The bill, which passed the House without any GOP support, requires states to offer mail-in ballots and a minimum of 15 days of early voting while pushing for online and same-day voter registration. The measure also calls for the creation of independent commissions to draw congressional districts in an effort to put an end to partisan gerrymandering.
Sen. Jeff Merkley (D-Ore.) and Klobuchar crafted a substitute amendment that gave state and local governments more time and flexibility to comply with some of the bill’s provisions. But because the Rules Committee is evenly split at 9-9, their amendment failed, with all Republicans voting against it.
Some changes to the legislative package were adopted, including a provision allowing mail-in voting for service members and options for voters with disabilities to return ballots. Blunt, even while acknowledging Republicans didn’t agree with them on the bill, thanked Klobuchar for “cooperative efforts” and a “fair effort” in steering the hours-long debate.
But the markup largely consisted of political fireworks, with senators trading barbs that it was the other party, not theirs, that was acting like a dictatorship.
“I think this is an attempt to change the rules while you have the slimmest majority,” Hagerty said. “This is something that I would expect from communist China.”
The debate also dived into issues such as Washington, D.C., statehood and GOP efforts to oust Rep. Liz Cheney (R-Wyo.) from her No. 3 post in House GOP leadership.

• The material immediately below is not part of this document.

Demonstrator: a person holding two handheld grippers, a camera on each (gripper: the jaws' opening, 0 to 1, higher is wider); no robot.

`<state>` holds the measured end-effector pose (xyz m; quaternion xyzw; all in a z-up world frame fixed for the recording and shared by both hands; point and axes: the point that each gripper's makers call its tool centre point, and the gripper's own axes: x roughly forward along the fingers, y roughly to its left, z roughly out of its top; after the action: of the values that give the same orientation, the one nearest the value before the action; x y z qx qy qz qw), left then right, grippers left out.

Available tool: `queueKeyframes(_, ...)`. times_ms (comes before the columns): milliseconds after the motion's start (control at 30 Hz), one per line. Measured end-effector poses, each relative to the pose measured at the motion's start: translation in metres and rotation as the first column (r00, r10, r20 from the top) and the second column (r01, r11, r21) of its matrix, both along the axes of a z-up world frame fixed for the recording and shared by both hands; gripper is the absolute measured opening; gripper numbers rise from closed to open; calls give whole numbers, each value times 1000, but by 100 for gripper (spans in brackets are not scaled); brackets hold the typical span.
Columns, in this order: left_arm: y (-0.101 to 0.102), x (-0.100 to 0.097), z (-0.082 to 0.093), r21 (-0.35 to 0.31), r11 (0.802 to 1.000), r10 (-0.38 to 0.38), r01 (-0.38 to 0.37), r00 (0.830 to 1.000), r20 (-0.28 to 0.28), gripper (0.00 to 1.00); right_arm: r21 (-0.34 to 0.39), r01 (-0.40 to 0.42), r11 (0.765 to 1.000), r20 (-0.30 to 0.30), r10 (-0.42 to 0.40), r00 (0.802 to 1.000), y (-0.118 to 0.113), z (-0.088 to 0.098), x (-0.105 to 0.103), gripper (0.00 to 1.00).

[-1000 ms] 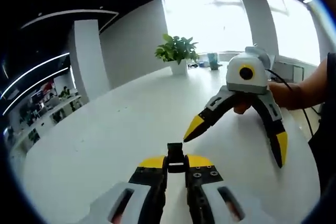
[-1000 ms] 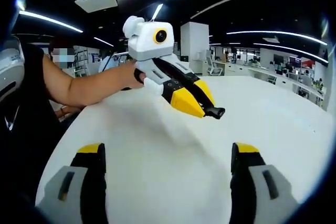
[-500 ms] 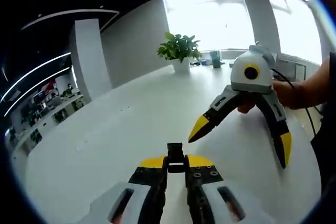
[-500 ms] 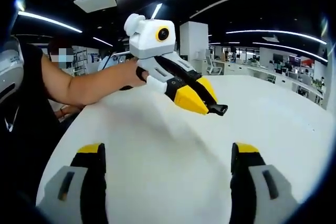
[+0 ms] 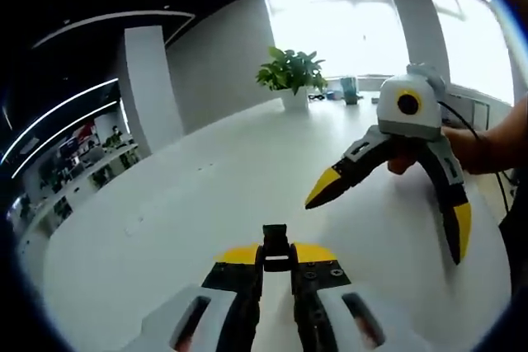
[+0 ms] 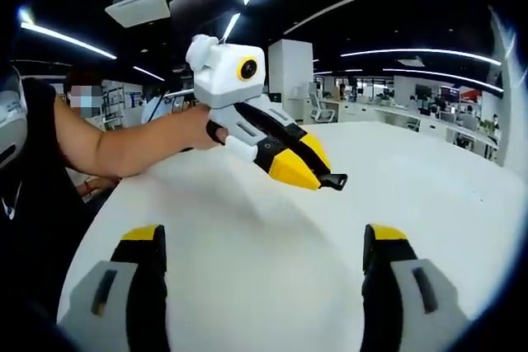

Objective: Snap the two parts of the plastic buckle together until the buckle closes and remains connected.

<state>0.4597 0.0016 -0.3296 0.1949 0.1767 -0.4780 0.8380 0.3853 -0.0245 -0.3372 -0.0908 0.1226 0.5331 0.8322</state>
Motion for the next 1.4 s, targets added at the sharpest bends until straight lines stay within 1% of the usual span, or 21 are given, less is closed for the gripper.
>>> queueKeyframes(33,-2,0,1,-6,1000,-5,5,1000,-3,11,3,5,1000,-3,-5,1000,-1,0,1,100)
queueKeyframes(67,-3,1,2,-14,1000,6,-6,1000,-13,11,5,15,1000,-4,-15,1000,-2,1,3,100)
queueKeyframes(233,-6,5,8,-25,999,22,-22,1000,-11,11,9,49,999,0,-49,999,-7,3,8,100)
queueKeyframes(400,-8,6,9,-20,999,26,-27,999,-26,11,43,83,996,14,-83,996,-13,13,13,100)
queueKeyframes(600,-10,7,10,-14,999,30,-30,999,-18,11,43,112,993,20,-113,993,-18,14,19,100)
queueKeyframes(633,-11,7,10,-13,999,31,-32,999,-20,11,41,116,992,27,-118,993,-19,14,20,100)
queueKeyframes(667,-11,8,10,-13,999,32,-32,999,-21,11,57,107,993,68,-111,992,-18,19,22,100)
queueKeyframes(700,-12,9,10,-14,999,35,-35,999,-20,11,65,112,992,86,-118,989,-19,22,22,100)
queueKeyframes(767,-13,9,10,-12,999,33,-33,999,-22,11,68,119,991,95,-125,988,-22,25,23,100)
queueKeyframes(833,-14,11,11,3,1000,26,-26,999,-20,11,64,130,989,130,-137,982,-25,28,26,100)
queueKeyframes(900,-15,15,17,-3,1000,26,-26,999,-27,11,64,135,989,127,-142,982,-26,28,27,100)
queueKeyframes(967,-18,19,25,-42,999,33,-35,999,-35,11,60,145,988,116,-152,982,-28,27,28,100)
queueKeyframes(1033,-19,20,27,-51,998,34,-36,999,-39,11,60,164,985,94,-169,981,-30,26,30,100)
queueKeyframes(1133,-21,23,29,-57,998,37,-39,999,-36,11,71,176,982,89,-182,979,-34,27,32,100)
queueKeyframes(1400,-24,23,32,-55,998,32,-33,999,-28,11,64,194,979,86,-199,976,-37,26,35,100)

“Unfortunately, the big lie is spreading like a cancer among Republicans. It’s enveloping and consuming the Republican Party, in both houses of Congress. … Liz Cheney spoke truth to power, and for that, she’s being fired,” Schumer said.
Tensions boiled over as senators sparred over the 2016 and 2020 elections.
When Cruz argued that Democrats following the 2016 election “insisted for four years that Hillary won and the election was stolen,” Klobuchar interrupted, visibly laughing, and said, “You must not have been in the same Electoral College room as me.”
Cruz carried on, fuming and accusing Democrats of trying to create the “Chuck Schumer Federal Election Commission.”
“This is a brazen power grab by the Democrats because you’ve decided democracy isn’t worth it,” he said.
But Klobuchar homed in on a fresh sore spot: the Jan. 6 Capitol attack and efforts by dozens of Republicans to challenge the results in key states that President Biden won in November.
“Let’s fast-forward to the day of the insurrection … when in fact you, Sen. Cruz, not all of your colleagues here today, you were contesting the Electoral College,” Klobuchar said. “You were leading, one of the leaders on the effort.”
Not all committee members joined in the fray.
Sen. Angus King (I-Maine), who caucuses with Democrats, urged his colleagues to dial down their rhetoric.
“I would like to suggest that we could elevate this discussion by talking about the provisions of the bill, not who intended to do what,” King said.